Since the introduction of stakeholder theory into the engineering field, based on Freeman’s definition, PMI defined the stakeholder in the engineering field as an individual or organization that is actively involved in an engineering project [15]. And stakeholder management was enriched with six steps: developing detailed project processes, stakeholder identification, assessing the impact of stakeholders, publication of assessment reports, developing management strategies, and testing the effectiveness of management [16]. There have been many stakeholder-related studies in the field of construction engineering. For example, Michael developed a construction program for new large port infrastructure based on stakeholder theory [17]. Li developed a comprehensive quantitative method to improve the satisfaction of various stakeholders with green buildings [18]. Yu investigated the influence of different stakeholders on the quality defects at the construction site [19]. Tao compared the influence of different conceptual stakeholders on urban development decisions [20]. However, no scholar has introduced stakeholder theory into the field of metro construction safety risk research.

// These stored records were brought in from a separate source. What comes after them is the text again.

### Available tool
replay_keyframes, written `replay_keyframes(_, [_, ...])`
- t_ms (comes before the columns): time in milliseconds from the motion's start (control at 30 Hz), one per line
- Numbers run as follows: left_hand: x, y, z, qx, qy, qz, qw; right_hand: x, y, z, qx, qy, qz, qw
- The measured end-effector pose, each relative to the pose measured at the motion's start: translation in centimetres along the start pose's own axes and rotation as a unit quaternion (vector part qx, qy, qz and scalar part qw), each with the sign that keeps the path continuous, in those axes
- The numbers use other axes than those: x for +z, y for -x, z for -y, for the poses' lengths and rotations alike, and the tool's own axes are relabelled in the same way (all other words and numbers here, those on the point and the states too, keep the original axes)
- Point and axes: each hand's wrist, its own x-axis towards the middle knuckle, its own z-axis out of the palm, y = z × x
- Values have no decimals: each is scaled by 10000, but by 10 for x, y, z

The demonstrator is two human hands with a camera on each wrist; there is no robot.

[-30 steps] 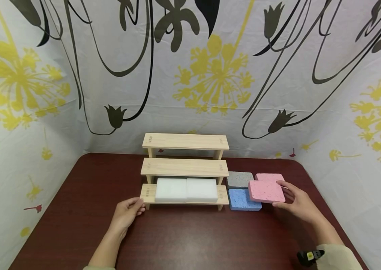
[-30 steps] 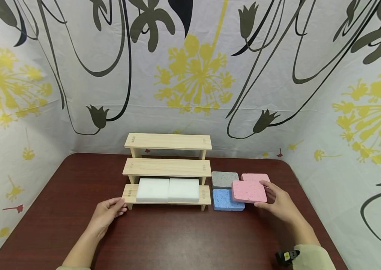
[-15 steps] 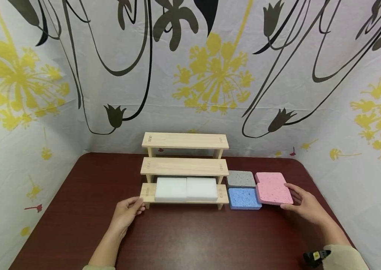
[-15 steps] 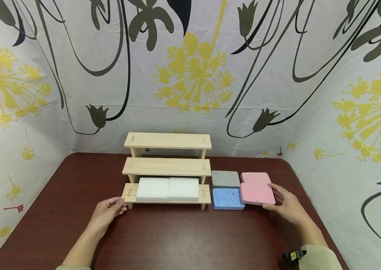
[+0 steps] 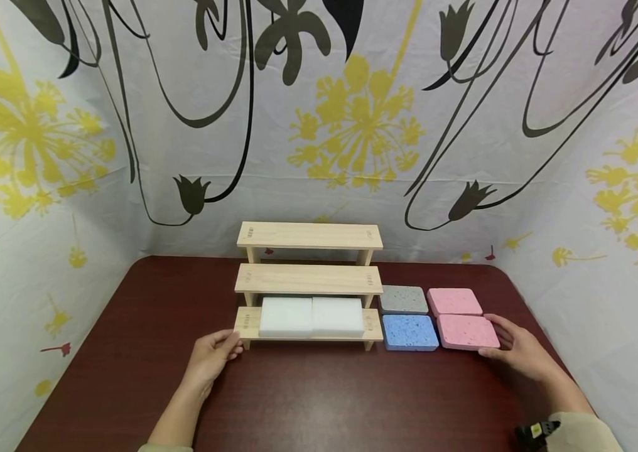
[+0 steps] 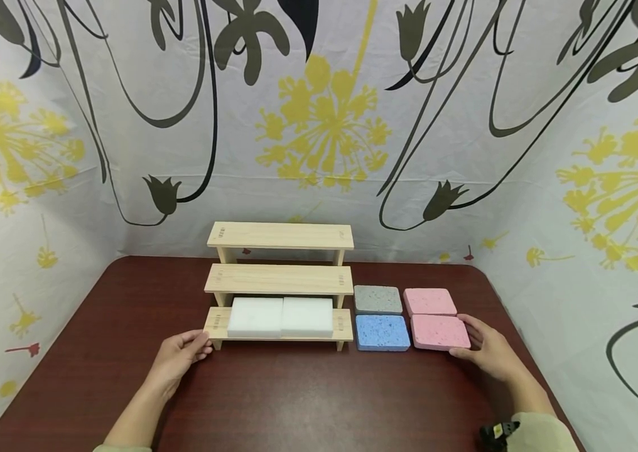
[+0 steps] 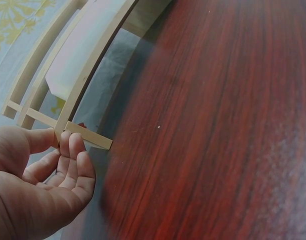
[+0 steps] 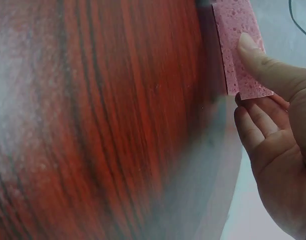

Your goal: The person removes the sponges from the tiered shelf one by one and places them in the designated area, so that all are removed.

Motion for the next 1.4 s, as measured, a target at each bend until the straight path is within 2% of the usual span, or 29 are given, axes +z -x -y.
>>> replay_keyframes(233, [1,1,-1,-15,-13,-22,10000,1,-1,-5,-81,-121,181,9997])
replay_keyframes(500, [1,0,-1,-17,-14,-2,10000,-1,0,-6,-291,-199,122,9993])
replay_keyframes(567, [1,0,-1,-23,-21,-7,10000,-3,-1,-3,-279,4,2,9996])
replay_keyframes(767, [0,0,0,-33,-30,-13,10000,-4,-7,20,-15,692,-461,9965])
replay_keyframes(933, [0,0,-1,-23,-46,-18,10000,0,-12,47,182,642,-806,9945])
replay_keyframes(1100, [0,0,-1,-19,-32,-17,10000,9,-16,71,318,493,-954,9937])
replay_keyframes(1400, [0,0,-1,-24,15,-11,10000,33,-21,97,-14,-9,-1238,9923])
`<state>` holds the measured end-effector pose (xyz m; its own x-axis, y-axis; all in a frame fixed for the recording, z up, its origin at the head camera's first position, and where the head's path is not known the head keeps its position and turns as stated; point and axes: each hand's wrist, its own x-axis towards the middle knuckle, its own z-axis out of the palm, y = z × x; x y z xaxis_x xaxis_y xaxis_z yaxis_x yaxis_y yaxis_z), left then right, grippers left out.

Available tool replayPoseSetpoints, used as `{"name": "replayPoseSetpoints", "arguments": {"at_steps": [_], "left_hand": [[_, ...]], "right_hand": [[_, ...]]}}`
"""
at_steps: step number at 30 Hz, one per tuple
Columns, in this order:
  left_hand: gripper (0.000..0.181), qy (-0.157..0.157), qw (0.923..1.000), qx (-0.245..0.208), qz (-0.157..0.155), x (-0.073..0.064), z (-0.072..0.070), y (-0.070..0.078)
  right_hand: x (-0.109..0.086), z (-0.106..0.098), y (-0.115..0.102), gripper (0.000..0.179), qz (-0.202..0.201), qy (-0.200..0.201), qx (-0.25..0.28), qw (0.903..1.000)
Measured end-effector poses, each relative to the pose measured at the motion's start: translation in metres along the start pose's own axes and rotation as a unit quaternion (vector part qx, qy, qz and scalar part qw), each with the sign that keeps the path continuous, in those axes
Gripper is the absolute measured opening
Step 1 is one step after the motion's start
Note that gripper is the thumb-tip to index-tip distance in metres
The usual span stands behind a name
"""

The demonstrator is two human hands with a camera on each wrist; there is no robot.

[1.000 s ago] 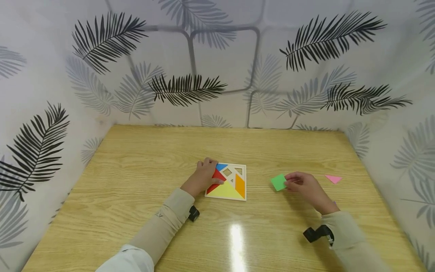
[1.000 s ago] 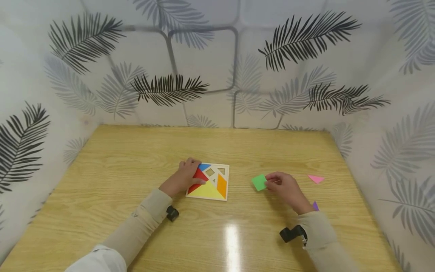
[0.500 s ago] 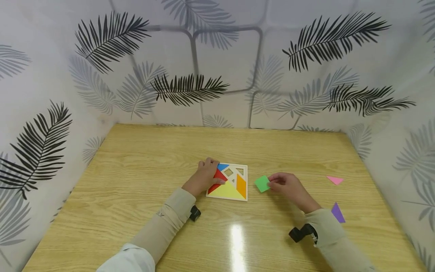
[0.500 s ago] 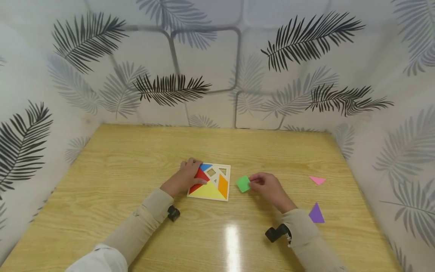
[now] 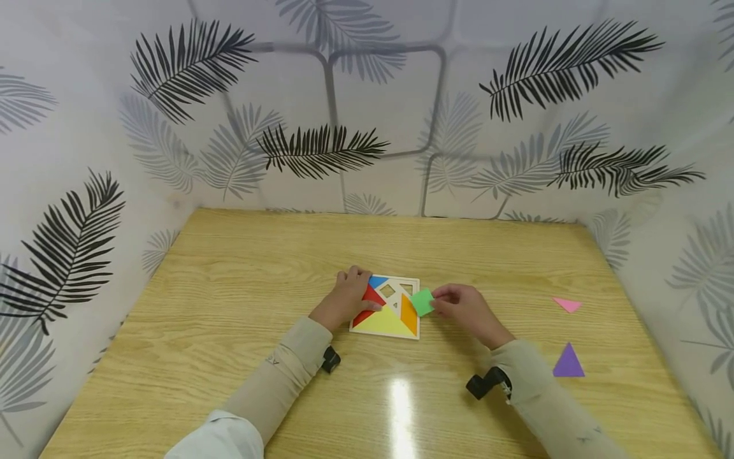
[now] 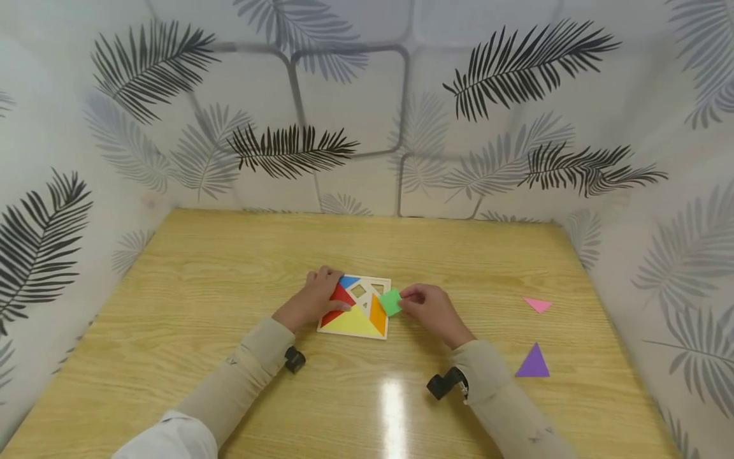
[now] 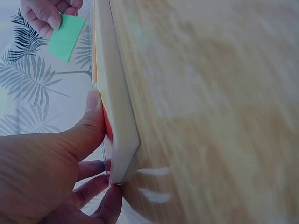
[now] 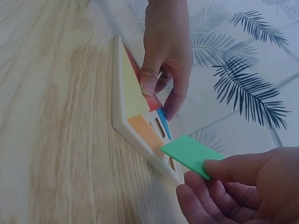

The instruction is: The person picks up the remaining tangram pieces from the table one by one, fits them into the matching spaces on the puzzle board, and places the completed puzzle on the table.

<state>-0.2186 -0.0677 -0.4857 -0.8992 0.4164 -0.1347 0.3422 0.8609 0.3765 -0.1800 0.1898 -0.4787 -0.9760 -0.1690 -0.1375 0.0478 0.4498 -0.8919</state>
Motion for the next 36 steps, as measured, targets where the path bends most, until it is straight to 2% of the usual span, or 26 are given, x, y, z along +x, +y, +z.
{"name": "replayPoseSetpoints", "arguments": {"at_steps": [10,18,29,36], "left_hand": [[0.074,-0.005,1.0,-0.006,-0.001,0.001,0.0,-0.001],[0.075,-0.007,0.9999,-0.009,-0.001,0.0,-0.001,-0.001],[0.076,0.005,1.0,-0.002,0.004,0.0,0.001,-0.001],[0.075,0.004,0.9999,-0.011,0.005,-0.001,-0.001,0.0]], "right_hand": [[0.015,0.02,-0.013,0.02,0.01,0.013,-0.014,0.9998],[0.023,0.033,-0.025,0.02,0.009,0.02,-0.052,0.9984],[0.032,0.048,-0.029,0.018,-0.029,0.01,-0.049,0.9983],[0.035,0.053,-0.029,0.017,-0.054,0.032,-0.107,0.9922]]}}
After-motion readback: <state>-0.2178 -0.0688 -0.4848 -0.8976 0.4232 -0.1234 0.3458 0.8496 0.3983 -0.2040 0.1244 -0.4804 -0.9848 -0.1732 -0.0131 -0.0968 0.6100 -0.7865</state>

2.3. Research on Social Network Analysis

Social networks are an effective way to analyze the interrelationships and organizational structure of individuals or groups, which is usually based on theories such as matrix and graph theory [21]. Social network analysis is widely used in the fields of social sciences, communication, economics, and more recently in engineering.

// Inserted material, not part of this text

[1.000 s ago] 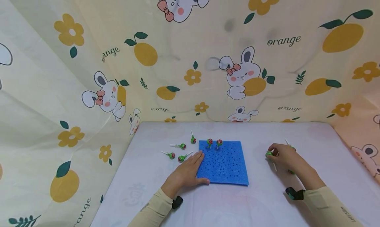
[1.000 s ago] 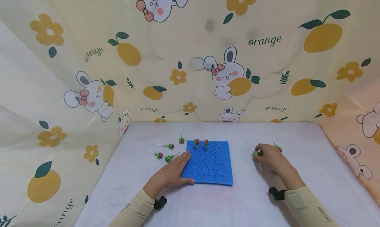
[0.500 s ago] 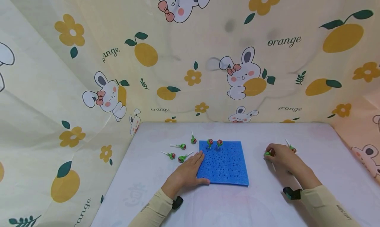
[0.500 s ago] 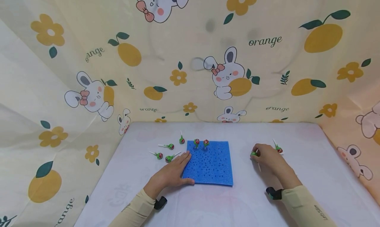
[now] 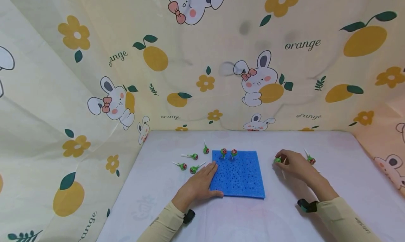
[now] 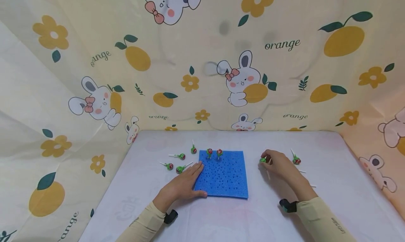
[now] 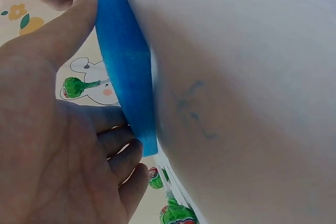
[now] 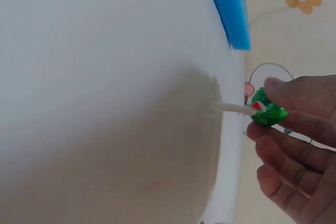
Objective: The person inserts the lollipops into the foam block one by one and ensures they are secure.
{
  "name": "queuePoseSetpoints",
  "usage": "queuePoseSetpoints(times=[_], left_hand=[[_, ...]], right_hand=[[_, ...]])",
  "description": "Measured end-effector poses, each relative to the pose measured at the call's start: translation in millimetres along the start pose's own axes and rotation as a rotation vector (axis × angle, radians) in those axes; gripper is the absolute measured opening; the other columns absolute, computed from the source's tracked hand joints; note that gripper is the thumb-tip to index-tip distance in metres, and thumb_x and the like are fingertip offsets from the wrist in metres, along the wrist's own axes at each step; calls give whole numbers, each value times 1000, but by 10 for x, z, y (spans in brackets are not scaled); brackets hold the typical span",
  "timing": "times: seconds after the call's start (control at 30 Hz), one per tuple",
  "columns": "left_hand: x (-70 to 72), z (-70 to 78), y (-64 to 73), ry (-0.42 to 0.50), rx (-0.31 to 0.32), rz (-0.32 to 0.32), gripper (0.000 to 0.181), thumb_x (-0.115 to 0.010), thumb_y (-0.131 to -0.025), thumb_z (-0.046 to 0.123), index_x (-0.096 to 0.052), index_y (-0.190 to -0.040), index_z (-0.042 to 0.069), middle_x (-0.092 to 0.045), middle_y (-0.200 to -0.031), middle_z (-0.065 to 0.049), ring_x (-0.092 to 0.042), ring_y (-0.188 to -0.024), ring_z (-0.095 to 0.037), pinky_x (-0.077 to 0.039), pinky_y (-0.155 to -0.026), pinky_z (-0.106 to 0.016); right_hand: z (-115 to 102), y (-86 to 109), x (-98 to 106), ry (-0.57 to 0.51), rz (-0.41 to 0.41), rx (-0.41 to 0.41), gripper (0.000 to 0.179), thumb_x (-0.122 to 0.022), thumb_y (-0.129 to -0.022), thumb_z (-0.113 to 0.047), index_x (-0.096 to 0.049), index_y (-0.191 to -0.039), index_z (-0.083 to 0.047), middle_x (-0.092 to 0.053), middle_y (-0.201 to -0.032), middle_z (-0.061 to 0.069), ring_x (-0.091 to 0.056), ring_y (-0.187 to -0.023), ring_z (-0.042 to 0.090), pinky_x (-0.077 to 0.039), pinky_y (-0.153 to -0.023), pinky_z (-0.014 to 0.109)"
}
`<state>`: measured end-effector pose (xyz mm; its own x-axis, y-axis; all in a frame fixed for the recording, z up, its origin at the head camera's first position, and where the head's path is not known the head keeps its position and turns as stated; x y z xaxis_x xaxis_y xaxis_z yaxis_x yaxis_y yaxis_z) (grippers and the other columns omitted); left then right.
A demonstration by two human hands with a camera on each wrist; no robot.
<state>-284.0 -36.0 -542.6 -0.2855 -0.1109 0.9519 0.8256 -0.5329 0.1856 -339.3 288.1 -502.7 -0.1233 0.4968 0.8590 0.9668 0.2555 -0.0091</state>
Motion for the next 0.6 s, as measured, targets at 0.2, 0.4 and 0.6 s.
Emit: queuePoseSetpoints(times=[0.2, 0.4, 0.6], left_hand=[[-14, -11, 3, -5, 14, -9, 112, -64, -94, 76, -18, -173, 12, -13, -181, -4, -15, -166, -22, -21, -134, -39], [-18, -8, 12, 3, 11, -6, 112, -65, -94, 75, -19, -173, 12, -14, -181, -4, -16, -166, -23, -23, -133, -39], [-9, -6, 13, -4, 7, 3, 111, -65, -94, 75, -19, -173, 12, -14, -181, -4, -17, -166, -23, -23, -133, -40]], right_hand=[[-220, -20, 54, -20, 95, 88, 35, -77, -96, -8, -70, -127, 7, -71, -100, 11, -60, -82, 20, -50, -64, 31], [-473, -5, 121, -36, 211, 213, 27, -77, -96, -4, -73, -121, 5, -73, -104, 10, -64, -84, 21, -53, -67, 31], [-622, -20, 144, -66, 235, 237, 26, -77, -97, -3, -72, -122, 1, -73, -105, 7, -65, -88, 21, -58, -74, 37]])
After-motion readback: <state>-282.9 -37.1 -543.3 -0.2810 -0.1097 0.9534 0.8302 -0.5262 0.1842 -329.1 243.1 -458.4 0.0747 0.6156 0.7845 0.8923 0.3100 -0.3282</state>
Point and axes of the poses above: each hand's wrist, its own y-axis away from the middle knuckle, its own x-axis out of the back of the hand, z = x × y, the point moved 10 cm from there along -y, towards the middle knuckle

The application of Social Network Analysis (SNA) in the field of engineering has focused on stakeholder relationships and risk factors. Social network analysis treats a project as a system of relationships connected together [22]. Mok has used SNA to explore the relationships between stakeholders in large construction projects [14]. Zheng has used literature review to conclude that the general direction of the application of SNA in construction is to explore the network structure of internal and external stakeholders in different processes [23]. Mok combined case study and SNA to summarize the key challenges that large public construction projects pose to stakeholders [24].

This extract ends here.